- [Task directions]:
Nothing should be output except the lines from the top of the material below through the line that contains "- k (comes before", each exactly as written.
-=-=-
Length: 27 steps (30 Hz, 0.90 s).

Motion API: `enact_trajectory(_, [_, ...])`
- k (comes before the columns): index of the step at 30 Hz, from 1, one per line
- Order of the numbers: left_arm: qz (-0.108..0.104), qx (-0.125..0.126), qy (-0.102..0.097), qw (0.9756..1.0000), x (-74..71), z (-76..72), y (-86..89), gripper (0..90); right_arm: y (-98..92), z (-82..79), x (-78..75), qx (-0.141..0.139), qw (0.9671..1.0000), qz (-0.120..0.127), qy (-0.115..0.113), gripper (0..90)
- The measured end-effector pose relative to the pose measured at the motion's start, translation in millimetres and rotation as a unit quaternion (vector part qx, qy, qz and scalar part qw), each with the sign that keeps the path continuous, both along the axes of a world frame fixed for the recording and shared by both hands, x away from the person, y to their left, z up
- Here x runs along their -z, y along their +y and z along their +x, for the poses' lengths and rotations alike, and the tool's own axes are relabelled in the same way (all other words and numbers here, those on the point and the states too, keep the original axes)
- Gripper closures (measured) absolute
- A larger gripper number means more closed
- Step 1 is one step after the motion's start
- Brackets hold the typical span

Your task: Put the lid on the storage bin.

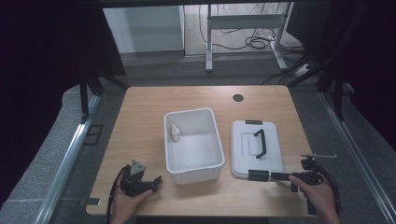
-=-=-
- [Task answer]:
Length: 27 steps (30 Hz, 0.90 s).

Motion API: `enact_trajectory(_, [_, ...])`
- k (comes before the columns): index of the step at 30 Hz, from 1, one per line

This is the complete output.